Packages:

- [NLopt](https://github.com/JuliaOpt/NLopt.jl) Powell's derivative-free algorithms
- [Optim](https://github.com/JuliaNLSolvers/Optim.jl) Gradient-based algorithms, autodifferentiation support

In [38]:
using NLopt
using Optim
using Printf

# Nonlinear unconstrained optimization

Example: projective measurements on the singlet state $\left| \Psi^- \right> = \left| 01 - 10 \right>/\sqrt{2} \in \mathcal{H}_\text{A} \otimes (\mathcal{H}_\text{B})$.

A for Alice and B for Bob.

We parameterize local measurements by qubit states.

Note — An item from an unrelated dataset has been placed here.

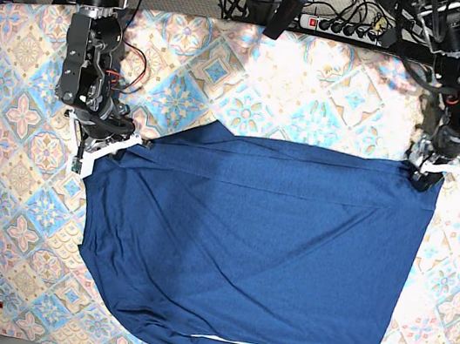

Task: Fold the T-shirt properly
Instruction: 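Lift the hem and pull it toward the collar with both grippers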

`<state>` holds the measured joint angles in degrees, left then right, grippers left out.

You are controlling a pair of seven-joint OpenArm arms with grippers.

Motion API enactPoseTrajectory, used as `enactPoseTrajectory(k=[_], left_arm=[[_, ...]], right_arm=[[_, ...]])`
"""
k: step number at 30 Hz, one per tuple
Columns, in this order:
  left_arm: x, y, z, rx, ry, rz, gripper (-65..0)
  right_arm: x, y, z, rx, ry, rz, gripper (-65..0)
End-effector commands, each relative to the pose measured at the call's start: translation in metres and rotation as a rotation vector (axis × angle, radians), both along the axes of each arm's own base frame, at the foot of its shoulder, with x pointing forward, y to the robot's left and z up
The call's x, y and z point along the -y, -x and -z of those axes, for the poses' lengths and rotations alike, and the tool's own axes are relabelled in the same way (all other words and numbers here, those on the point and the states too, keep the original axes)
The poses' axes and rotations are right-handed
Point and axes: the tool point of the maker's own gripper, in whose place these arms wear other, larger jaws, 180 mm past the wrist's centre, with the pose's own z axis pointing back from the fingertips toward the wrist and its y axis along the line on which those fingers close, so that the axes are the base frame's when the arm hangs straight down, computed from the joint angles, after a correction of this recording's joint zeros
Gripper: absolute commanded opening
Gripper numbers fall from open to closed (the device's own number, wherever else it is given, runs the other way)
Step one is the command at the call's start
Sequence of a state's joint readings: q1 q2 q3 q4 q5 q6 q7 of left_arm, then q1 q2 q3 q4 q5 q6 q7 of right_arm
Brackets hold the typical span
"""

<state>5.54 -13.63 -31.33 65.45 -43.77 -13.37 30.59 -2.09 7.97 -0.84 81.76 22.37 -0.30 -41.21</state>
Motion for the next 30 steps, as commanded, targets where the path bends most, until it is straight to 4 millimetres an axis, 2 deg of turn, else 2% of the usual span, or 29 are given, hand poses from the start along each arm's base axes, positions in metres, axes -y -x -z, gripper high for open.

$$ \left| \vec{\phi} \right> = \begin{pmatrix} \cos \phi_1 \\ e^{i \phi_2} \sin \phi_1 \end{pmatrix}, \qquad \left| \vec{\phi} \right>_\perp = \begin{pmatrix} -\sin \phi_1 \\ e^{i \phi_2} \cos \phi_1 \end{pmatrix}  $$

There are two measurement settings indexed by $s=1,2$ on $\mathcal{H}_\text{A}$, corresponding to two projectors $\{\left| \alpha_1 \right>, \left| \alpha_1 \right>_\perp\}$ and $\{\left| \alpha_2 \right>, \left| \alpha_2 \right>_\perp \}$, and two measurement settings indexed by $t=1,2$ on $\mathcal{H}_\text{B}$, corresponding to $\{\left| \beta_1 \right>, \left| \beta_1 \right>_\perp\}$ and $\{\left| \beta_2 \right>, \left| \beta_2 \right>_\perp\}$.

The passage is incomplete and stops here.